Puff the Magic Dragon's friendship with little Jackie Paper dissolved when the boy grew up. But when Gabe Zanotto, who created his friendly dragon, Claude, after becoming a man, expects their 25 year relationship to last. With fertile imagination, the Mid Valley Welder/Sculptor/Artist turned chunks of wood, hundreds of pieces of scrap metal, and a few functioning devices into a hulking, 10 foot, 6,300 pound beast with a 19 foot wing-span. It sometimes scares children and Wows adults!

"His eyes light up," Zanotto says of Claude, still a work in progress after 19 years of effort.

Pipe wrenches, shovels, picks, sewing awls, worn farming tools and even an old-fashioned oven door helped spring Claude to life.

Zanotto climbs inside to operate the devices that open Claudes mouth, turn his head from side to side and to adjust the distance of fire that blasts through his nostrils. The sculptor hides behind the dragon's breastplate as curious of all ages appproach. He peeks through a hole in the dragon's scales -an array of shovelheads welded together- to watch the people react. "I can see their faces," he said, as hesitant children approach the dragon. "It looks real. "Youngsters commonly say, "I dont want him to bite me," he said. They beg their parents to hold their hand or themselves. I'd snap his jaw and it would send them into terror," he said of a spring venture to Beckwourth Park in Marysville, California. "I had dogs barking at him." When onlookers finally notice Zanotto operating the controls, he compares their astonishment to the curtain unveiling of the professor in the "Wizard of Oz."

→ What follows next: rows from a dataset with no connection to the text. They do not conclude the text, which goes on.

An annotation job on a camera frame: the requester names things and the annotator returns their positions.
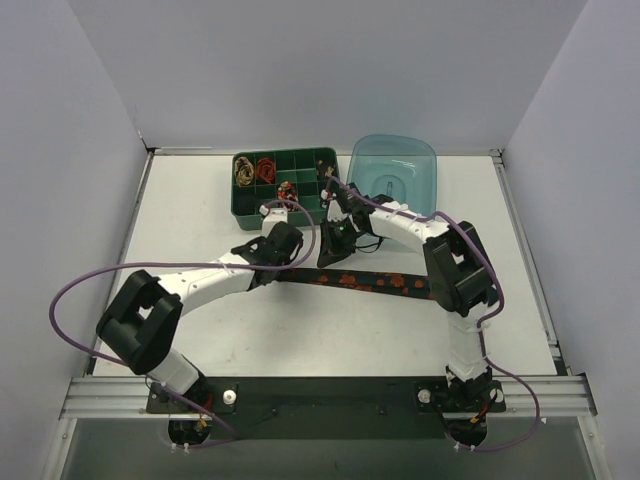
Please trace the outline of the dark floral orange tie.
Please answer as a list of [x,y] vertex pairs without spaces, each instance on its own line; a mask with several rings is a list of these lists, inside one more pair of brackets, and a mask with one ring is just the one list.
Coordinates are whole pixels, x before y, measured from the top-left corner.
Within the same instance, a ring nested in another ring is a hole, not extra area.
[[287,283],[434,300],[429,279],[424,275],[362,270],[293,268],[281,272],[277,280]]

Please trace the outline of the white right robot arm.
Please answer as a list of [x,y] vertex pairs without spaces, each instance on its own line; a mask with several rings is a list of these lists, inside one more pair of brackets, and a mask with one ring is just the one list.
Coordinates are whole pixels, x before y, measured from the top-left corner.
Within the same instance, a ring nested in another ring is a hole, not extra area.
[[494,389],[482,339],[483,317],[500,289],[486,252],[468,222],[439,221],[413,212],[386,195],[363,196],[351,183],[321,192],[327,213],[320,224],[319,268],[356,252],[363,235],[393,240],[422,256],[432,298],[448,313],[449,362],[445,367],[450,396],[485,400]]

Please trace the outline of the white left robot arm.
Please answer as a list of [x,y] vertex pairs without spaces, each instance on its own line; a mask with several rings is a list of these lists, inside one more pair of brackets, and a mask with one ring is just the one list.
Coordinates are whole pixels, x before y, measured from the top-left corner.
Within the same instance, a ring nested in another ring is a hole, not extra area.
[[207,391],[205,376],[172,347],[179,320],[217,299],[271,283],[302,246],[302,232],[278,222],[268,235],[220,257],[220,268],[161,276],[138,270],[118,290],[96,333],[133,373],[149,376],[193,402],[201,401]]

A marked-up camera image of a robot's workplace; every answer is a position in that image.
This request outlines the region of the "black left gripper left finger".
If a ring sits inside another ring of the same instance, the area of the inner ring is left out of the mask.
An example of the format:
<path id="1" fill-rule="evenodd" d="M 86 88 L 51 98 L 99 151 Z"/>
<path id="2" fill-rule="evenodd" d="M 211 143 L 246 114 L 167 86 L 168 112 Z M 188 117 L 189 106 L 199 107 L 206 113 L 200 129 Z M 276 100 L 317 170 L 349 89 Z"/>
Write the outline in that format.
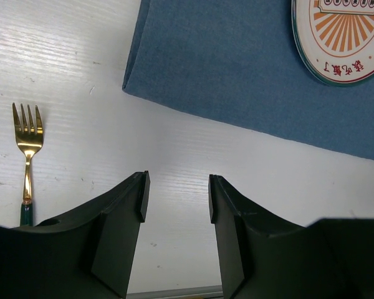
<path id="1" fill-rule="evenodd" d="M 149 190 L 137 172 L 37 226 L 0 226 L 0 298 L 125 298 Z"/>

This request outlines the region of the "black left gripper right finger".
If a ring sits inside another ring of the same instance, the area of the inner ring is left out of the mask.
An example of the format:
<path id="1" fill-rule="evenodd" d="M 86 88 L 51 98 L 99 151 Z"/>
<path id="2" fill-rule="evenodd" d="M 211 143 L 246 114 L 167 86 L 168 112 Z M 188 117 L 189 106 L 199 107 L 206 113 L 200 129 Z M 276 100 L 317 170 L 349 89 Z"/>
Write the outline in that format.
<path id="1" fill-rule="evenodd" d="M 209 177 L 224 298 L 374 298 L 374 219 L 307 227 Z"/>

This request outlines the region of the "gold fork green handle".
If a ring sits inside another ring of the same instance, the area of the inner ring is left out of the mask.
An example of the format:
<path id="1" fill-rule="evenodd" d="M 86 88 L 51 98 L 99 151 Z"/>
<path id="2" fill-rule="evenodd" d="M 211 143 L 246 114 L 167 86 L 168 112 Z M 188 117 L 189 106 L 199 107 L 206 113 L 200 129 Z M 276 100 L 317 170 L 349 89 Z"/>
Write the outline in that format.
<path id="1" fill-rule="evenodd" d="M 12 104 L 14 121 L 14 132 L 17 147 L 24 154 L 25 173 L 24 187 L 22 192 L 22 204 L 20 213 L 20 226 L 34 225 L 34 206 L 32 200 L 32 176 L 31 161 L 44 144 L 44 127 L 38 106 L 35 106 L 35 120 L 32 117 L 30 105 L 27 105 L 28 120 L 23 104 L 21 104 L 21 115 L 17 112 L 16 104 Z"/>

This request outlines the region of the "blue cloth placemat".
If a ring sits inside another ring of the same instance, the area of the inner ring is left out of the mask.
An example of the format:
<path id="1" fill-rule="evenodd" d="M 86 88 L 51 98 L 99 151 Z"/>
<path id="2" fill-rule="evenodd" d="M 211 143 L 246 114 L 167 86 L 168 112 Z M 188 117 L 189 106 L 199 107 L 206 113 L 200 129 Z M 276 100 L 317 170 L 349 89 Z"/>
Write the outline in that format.
<path id="1" fill-rule="evenodd" d="M 192 115 L 374 160 L 374 77 L 304 65 L 290 1 L 142 1 L 123 91 Z"/>

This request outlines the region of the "white plate orange sunburst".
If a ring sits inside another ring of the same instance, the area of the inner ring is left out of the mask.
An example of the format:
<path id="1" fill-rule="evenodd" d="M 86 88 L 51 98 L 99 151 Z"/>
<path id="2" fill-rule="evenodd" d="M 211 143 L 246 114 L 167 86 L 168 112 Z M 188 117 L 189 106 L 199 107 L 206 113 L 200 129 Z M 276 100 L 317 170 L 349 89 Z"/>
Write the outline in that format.
<path id="1" fill-rule="evenodd" d="M 374 77 L 374 0 L 292 1 L 295 45 L 309 72 L 333 86 Z"/>

Claude needed hundreds of hours of work to reach his current form, plus an unquantifiable amount of time thinking and dreaming.

Claude is now a real fire breathing dragon. Fire shoots from his nostrils by a continuous jet of propane ignited by electical coil igniters. Zanotto can control the flame up to 10 feet.
From his perch, north of Hallwood on Kibbee Road, in Marysville, The Dragon stands ready to go at a moments notice. Zanotto has a 2 ton truck with hydralic rams that can load the dragon in less than 10 minutes, and unload in the same amount of time. So transporting him is not even an issue. Someone wants him for a party? No problem!

The liviathan formely dazzled travelers along Highway 20 in Hallwood and rarely ventured out. Zanotto and the Dragon have now taken to the highway and has competed in the Yuba-Sutter Fair, Gridley Fair, Bok Kai Festivals, eight different appearances in the Scottish Games in various cities in California. Claude has been displayed in the Yuba City Mall and has participated in the Gridley Christmas Parade in which 525 strings of light were wrapped around his entire body. He has won many awards, ribbons and best of shows.

Zanotto has stood countless hours at the belly of Claude, (which is where the antique oven door opens up to gain access to Claudes controls) helping children climb in and take control of the dragon. "Sometimes the line of kids gets so long, I have to start limiting their time so all the kids get a turn."

While his job pays the bills, his unusual art ranks as Zanotto's passion.

His other creations include a rooster, a rat, a stork and he's now in the process of creating a life-size mermaid! He combines his welding prowess with the skills acquired as a systems engineer in the Navy to persue his art. Without formal training, he turned to his world travels to Singapore, Pakistan and Europe into study sessions, paying close attention to carvings, sculpture and classic art.

"I like the idea of creating something that people will just flip out over," he said. Anticipating future generations might appreciate his creations. Zanotto said he built the Dragon to last. "I like the idea of people 500 years from now looking at him." Like the timeless works of his famous Italian ancestor, 17th century artist, Antonio Canova, Zanotto "looks forward to leaving something behind."

His creator admitted Claude turned out far different than the vision of a horse's head that first came to mind while comtemplating the possibilities from an odd-shaped piece of wood. "The nostrils changed the whole thing," Zanotto said, after finding the peculiar wooden shapes that became Claude's nose.

With Zanotto's artistic eye, throw away junk, wood or metal takes on a new deminsion. "Just about anything that has a shape I can throw on there," he said.